*What to produce*: Reproduce verbatim the lines of the material below, starting at the line with "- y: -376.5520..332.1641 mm" and ending at the line with "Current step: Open", both inclusive; skip the rest.

START Material provided

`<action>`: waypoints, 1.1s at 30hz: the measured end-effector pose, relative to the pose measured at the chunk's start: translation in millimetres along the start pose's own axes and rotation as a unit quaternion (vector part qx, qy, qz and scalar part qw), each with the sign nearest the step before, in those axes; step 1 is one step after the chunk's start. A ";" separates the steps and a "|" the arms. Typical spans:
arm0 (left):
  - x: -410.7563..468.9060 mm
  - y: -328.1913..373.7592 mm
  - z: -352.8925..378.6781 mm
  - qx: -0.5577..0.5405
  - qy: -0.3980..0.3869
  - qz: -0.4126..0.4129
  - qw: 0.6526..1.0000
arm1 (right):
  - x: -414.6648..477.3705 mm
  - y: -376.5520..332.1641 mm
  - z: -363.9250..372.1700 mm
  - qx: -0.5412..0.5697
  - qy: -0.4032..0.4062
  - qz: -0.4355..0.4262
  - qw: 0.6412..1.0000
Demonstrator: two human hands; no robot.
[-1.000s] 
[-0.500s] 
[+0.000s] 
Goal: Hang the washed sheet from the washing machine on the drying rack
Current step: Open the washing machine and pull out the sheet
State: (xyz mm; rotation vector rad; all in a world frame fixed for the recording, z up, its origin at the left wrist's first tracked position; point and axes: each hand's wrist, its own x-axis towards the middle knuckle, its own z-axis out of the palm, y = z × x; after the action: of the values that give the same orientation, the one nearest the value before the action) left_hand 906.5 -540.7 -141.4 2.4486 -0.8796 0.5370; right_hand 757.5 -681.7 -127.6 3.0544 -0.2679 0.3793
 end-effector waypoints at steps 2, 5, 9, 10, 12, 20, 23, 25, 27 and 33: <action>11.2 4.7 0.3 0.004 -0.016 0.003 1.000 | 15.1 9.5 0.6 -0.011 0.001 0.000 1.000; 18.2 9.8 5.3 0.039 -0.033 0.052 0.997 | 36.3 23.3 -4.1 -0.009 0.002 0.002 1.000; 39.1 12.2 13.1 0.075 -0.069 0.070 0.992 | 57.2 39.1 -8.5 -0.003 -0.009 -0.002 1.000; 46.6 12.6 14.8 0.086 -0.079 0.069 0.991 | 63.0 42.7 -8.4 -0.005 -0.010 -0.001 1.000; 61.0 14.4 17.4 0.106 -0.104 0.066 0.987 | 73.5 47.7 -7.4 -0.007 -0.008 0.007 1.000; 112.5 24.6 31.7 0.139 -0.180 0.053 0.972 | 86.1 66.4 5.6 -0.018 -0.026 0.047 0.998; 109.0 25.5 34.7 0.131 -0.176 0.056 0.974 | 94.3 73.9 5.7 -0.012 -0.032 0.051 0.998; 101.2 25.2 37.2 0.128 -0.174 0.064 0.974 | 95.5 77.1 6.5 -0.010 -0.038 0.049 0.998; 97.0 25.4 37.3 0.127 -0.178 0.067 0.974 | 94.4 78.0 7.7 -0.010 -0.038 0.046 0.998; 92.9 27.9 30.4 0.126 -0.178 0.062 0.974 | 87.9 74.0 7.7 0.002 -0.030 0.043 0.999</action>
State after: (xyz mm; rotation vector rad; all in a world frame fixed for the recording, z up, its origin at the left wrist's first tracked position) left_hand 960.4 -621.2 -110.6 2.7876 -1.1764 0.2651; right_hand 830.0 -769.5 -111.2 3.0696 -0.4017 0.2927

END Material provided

*Exercise answer*:
  - y: -376.5520..332.1641 mm
  - z: -363.9250..372.1700 mm
  - qx: -0.5412..0.5697
  - qy: -0.4032..0.4062
  - qz: -0.4355..0.4262
  - qw: 0.6412..1.0000
Demonstrator: two human hands; no robot.
[-1.000s] 
[-0.500s] 
[+0.000s] 
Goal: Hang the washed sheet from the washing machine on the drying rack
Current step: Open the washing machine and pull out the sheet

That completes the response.